Washington, 25 March 1998 (RFE/RL) -- People in the small and medium-sized cities of Russia's farflung regions may ultimately provide the political base for a move against corruption and organized crime in the country as a whole. And as such, this demographic group may come to play a major role in the current reshuffling of the Russian government.
Less touched by corruption and crime themselves but increasingly fearful of both, such Russians represent a potentially powerful political force waiting to be tapped by Moscow politicians who are prepared to play to their concerns.
To the extent that happens, Russia's regions could play a somewhat unexpected role in reestablishing government authority and promoting democratic and free market reforms.
Yuri Veremeyenko, editor in chief of Moscow's Invest 100 magazine and the former spokesmen for the governor of Tver, told RFE/RL in Washington on Monday that media exposes about organized crime have left people in smaller Russian cities fearful.
More than that, these stories on Russian television and in the national newspapers have convinced the residents of such cities that they are equally threatened even though statistics suggest that such people are much less likely to be victims of crime than they believe.
As a result, Veremeyenko said that the residents of these Russian regions are ever more prepared to support law-and-order candidates, especially if the latter couch their message in terms of a nationalist defense of Russia itself.
Asked which Russian leader might find it the easiest to tap into such sentiments, Veremeyenko, who also heads the Tver Association of Political Culture, immediately named retired general and former presidential candidate Aleksandr Lebed.
But Veremeyenko suggested that other Moscow leaders were likely to turn increasingly to this issue, running as it were against crime, the long-despised "center," and foreigners whom many Russians blame for their current problems.
Indeed, Veremeyenko argued, President Boris Yeltsin himself might seek to draw on precisely these sentiments as he moves to form a new government following his dismissal of the entire cabinet earlier this week.
In an otherwise upbeat characterization of the role such attitudes and appeals to them could play, Veremeyenko argued that there were three potentially serious downside risks.
First, few Russians in the regions have much experience with either democracy or law and thus may be prepared to back anyone who says he can eliminate crime regardless of the methods he proposes to use.
Second, any link-up between these anti-crime attitudes with anti-foreign ones could help power a very ugly kind of xenophobic nationalism, something that could short-circuit the path toward reforms of all kinds.
And third, at least for the next few years, the power of those who have benefited from corruption and organized crime may be so great that any movement that sought to root out these evils could fail and thus undercut public confidence in democratic institutions.
Although Veremeyenko did not mention them, two other factors undoubtedly work against the successful use of these anti-crime attitudes in Russia's regions.
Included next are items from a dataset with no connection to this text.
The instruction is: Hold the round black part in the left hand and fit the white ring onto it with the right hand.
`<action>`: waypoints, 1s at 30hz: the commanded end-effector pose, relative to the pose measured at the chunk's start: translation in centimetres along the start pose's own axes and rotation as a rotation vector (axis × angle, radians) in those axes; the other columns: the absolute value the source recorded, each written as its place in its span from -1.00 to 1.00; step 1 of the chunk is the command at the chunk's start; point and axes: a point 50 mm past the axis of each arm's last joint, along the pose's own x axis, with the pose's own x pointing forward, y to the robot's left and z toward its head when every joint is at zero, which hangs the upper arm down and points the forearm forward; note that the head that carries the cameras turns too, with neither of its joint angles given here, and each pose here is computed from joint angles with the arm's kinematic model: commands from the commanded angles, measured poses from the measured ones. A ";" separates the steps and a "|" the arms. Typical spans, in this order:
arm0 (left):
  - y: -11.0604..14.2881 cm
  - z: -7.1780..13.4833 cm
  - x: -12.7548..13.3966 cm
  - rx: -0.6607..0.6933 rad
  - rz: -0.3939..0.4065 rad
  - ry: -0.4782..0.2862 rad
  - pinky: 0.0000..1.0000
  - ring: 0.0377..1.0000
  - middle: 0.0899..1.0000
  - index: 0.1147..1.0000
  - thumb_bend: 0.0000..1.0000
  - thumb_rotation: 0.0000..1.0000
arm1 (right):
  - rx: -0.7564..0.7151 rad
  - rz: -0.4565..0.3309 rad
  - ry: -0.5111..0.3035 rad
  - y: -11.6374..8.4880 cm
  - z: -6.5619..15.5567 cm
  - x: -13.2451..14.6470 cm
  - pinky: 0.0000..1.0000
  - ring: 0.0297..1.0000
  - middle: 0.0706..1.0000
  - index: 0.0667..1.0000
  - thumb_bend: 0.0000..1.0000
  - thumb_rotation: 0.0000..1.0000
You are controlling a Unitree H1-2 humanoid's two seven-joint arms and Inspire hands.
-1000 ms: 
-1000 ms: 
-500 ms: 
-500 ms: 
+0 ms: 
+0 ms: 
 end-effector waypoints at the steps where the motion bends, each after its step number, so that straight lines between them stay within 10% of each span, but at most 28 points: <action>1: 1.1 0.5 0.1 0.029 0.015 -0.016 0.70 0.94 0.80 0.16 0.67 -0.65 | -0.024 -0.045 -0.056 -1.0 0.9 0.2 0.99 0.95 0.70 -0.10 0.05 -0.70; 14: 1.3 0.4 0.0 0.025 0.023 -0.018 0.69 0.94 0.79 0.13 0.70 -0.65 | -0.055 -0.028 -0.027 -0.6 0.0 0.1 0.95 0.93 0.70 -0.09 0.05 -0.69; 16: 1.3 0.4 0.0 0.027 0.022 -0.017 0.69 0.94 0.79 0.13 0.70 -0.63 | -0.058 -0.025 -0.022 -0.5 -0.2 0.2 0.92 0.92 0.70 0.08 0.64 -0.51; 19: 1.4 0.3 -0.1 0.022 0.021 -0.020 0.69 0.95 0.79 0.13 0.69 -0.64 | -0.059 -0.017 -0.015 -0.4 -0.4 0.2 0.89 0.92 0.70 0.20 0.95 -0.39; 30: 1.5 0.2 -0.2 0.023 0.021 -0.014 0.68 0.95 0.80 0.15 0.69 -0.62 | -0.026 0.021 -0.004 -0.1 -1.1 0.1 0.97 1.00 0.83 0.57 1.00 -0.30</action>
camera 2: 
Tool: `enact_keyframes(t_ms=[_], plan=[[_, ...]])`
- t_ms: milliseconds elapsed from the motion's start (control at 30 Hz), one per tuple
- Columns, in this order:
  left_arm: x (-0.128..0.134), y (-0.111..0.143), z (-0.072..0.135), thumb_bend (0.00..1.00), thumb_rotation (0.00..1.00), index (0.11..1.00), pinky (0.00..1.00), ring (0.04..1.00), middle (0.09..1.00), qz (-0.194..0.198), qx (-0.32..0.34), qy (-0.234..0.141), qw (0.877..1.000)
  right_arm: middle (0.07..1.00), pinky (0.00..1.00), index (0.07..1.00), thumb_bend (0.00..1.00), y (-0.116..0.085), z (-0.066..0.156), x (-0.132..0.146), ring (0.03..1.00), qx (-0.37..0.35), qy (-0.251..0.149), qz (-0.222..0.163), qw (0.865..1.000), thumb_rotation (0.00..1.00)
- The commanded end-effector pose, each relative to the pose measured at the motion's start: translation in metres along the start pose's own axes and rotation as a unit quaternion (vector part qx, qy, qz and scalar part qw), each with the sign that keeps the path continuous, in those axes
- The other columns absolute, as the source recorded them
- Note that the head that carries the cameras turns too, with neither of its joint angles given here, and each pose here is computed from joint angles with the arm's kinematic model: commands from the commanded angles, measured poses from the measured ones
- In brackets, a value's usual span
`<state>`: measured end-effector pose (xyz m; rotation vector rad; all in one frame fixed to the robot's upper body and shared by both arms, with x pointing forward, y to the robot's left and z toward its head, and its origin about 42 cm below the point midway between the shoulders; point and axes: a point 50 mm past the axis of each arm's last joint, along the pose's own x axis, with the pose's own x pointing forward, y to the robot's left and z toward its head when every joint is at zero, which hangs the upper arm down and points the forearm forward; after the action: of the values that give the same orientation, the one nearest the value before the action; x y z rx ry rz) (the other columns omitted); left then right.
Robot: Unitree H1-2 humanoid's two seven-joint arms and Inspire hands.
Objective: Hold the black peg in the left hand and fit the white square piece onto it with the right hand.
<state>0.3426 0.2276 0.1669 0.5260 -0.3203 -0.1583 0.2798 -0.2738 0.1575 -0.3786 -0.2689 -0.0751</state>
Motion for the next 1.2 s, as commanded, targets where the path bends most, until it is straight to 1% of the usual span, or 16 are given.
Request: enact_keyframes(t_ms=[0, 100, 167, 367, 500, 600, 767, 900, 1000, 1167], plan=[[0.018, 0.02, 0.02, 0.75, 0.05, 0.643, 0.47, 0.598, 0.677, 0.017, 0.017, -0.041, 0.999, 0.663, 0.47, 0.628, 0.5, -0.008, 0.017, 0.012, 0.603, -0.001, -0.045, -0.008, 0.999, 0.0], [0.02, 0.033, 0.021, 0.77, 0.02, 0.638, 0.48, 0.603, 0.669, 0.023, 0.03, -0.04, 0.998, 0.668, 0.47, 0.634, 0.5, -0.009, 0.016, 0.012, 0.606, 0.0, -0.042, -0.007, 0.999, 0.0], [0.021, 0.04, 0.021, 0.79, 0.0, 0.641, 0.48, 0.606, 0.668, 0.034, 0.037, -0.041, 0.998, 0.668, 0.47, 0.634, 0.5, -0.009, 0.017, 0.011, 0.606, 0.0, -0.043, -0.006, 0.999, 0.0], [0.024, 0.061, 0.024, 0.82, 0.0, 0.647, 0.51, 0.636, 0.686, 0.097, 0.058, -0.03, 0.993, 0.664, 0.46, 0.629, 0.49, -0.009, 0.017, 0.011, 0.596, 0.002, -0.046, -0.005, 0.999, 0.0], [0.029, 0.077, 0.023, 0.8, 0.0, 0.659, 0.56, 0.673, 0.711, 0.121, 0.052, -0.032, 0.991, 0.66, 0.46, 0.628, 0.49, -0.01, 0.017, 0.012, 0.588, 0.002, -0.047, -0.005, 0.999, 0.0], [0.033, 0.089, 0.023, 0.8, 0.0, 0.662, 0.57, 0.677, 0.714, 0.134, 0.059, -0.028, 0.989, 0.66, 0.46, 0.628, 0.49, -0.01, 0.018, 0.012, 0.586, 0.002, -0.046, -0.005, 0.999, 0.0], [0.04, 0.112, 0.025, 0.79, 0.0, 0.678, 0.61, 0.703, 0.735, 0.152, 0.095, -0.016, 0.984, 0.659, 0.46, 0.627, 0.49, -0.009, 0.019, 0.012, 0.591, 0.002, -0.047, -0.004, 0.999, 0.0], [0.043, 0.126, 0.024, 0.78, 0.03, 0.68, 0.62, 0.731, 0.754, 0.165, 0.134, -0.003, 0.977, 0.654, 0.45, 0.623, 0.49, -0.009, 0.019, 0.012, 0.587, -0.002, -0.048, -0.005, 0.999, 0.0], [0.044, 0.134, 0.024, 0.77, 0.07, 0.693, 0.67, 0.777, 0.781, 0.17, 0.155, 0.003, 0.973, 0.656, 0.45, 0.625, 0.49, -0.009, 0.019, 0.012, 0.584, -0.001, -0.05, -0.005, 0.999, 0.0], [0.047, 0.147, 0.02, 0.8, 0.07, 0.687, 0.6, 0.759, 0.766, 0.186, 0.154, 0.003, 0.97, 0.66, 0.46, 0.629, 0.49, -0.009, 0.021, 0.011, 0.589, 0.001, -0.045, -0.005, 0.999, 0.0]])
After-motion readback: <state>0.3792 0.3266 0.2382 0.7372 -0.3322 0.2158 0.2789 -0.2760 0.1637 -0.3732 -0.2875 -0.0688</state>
On the one hand, Russian politics remains so centered on Moscow that few politicians there yet seem ready to reach out beyond the ring road around the Russian capital.
Consequently, they may raise this issue but not seek to mobilize opinion outside Moscow in any systematic way.
And on the other hand, many Russians in the regions, like many Russians in Moscow, appear to have little faith in the political system as a solution to their problems.
To the extent that they feel insulted and injured but see no obvious redress to their difficulties within the political system, they may simply withdraw, seeking to protect themselves as best they can rather than supporting someone who can address their problems.
For all these reasons, Veremeyenko may be far too optimistic about the role Russia's regions will play in the future of that country.
But his comments that attitudes outside of Moscow may help to overcome crime and corruption there suggest that Russia's regions may play a positive role, something few Russian leaders or observers have been willing to consider in the past.